You don't see this called very often, but a textbook example of Major League Baseball's "spectator interference" rule worked out in the Arizona Diamondbacks' favor on Sunday.
In the bottom of the fifth inning of Sunday's game between the Diamondbacks and Padres in San Diego, Padres first baseman Will Myers took the plate with two outs and the bases loaded, with a chance to help San Diego expand its 3-1 lead.
Myers hit a ball of D-backs pitcher Zack Godley down the right field line. It was ultimately caught by a Padres fan in foul territory.
The only problem: The fan clearly reached over the railing in right field to catch the ball, preventing the D-backs' Chris Owings from making a play. As a result, Myers was ruled out, and the inning ended.
Fan interference in the D-backs' favor. pic.twitter.com/1M44PTEpSg
— Shane Dale (@ShaneDaleABC15) May 21, 2017
According to the MLB rule book:
When there is spectator interference with any thrown or batted ball, the ball shall be dead at the moment of interference and the umpire shall impose such penalties as in his opinion will nullify the act of interference.
No interference shall be allowed when a fielder reaches over a fence, railing, rope or into a stand to catch a ball. He does so at his own risk. However, should a spectator reach out on the playing field side of such fence, railing or rope, and plainly prevent the fielder from catching the ball, then the batsman should be called out for the spectator’s interference.

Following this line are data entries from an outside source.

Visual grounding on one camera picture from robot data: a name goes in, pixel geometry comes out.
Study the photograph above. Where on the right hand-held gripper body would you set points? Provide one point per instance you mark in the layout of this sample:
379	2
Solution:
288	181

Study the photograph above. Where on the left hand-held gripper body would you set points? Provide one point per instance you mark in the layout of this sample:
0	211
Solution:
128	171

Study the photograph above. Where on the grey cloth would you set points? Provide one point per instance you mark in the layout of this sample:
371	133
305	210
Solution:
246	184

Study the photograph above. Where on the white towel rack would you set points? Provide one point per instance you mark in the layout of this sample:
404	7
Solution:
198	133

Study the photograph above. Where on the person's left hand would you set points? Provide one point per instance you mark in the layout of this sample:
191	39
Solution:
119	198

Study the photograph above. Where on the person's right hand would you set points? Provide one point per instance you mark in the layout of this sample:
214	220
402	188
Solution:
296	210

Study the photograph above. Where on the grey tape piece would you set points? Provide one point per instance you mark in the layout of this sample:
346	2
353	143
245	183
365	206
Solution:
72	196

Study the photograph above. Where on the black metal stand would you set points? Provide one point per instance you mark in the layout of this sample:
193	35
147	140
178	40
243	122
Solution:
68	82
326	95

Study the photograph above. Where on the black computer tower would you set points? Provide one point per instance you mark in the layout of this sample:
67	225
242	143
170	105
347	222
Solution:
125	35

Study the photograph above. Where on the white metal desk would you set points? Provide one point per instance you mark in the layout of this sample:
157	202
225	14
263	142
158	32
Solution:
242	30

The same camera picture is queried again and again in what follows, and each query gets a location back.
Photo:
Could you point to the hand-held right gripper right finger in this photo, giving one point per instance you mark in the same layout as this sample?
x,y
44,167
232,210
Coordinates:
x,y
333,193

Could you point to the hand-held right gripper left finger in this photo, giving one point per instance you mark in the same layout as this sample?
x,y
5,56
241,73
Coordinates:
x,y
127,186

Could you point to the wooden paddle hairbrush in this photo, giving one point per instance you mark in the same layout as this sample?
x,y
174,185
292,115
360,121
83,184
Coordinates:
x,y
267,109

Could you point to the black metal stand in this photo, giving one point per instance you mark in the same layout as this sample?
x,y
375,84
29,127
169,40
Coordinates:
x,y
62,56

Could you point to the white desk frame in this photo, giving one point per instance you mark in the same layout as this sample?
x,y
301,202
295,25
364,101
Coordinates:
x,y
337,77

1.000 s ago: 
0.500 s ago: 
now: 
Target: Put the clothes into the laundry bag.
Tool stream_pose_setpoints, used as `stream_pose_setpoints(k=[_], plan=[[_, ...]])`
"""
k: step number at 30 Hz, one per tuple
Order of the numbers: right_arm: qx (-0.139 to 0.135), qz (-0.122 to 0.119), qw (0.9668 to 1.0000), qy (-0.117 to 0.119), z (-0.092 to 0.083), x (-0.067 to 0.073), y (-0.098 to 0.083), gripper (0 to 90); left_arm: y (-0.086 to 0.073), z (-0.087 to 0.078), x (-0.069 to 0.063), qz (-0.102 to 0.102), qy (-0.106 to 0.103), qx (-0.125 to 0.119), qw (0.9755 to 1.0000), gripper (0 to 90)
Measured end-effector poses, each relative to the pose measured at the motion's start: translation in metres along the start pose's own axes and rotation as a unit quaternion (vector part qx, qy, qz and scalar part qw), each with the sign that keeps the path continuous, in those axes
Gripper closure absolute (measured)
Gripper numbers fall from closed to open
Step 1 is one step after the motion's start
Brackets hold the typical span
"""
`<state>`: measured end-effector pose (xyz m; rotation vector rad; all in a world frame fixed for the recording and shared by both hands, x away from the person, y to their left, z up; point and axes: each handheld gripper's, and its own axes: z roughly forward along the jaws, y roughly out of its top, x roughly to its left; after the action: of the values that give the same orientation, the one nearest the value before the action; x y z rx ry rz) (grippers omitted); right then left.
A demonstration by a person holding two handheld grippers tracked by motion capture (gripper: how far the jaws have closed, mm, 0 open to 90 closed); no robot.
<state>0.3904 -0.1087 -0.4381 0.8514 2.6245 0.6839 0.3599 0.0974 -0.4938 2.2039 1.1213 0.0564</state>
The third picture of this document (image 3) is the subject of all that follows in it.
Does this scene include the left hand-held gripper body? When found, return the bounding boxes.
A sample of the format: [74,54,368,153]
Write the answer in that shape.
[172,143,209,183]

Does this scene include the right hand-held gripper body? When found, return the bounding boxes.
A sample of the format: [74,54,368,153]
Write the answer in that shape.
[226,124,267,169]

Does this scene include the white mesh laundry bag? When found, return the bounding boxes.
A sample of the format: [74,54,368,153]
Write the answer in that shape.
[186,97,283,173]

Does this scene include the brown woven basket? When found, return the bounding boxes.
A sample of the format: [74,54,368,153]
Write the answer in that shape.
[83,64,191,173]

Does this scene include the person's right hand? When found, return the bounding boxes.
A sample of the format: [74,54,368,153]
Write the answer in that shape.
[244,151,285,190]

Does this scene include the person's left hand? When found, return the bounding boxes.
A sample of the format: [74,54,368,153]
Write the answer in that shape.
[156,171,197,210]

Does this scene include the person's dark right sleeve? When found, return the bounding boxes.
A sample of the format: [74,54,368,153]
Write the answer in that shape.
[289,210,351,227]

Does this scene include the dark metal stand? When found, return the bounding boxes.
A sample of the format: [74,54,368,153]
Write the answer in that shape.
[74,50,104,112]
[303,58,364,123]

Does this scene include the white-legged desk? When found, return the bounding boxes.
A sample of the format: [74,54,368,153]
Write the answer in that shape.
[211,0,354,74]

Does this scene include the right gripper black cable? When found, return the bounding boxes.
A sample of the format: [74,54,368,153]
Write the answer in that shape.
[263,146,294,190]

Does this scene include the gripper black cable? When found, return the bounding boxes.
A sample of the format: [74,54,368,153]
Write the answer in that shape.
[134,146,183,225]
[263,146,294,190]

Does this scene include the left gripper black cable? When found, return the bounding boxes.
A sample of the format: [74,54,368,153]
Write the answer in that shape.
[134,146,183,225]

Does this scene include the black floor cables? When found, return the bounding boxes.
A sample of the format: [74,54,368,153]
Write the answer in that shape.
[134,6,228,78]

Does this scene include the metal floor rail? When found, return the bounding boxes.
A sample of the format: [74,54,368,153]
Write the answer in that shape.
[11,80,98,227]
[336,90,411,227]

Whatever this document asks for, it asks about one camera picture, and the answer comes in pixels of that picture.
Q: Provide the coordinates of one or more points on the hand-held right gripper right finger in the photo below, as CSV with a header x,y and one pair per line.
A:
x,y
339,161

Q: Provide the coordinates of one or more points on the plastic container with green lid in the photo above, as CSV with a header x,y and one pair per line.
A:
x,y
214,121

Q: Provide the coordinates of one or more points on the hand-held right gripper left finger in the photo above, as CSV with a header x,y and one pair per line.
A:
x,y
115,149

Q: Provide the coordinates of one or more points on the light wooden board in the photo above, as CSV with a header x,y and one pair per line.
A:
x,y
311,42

It's difficult to argue that Owings would have caught the ball had the fan not reached over with his glove. But since that action prevented Owings from having any opportunity to catch the ball, Myers was correctly ruled out.
So, did this play help the D-backs rally and win the game?
Well... no. The Padres added two more runs in the eighth inning to beat the D-backs 5-1, ending Arizona's five-game winning streak. The D-backs will look to begin another winning streak when they return home Monday to face the Chicago White Sox in the first of a three-game series.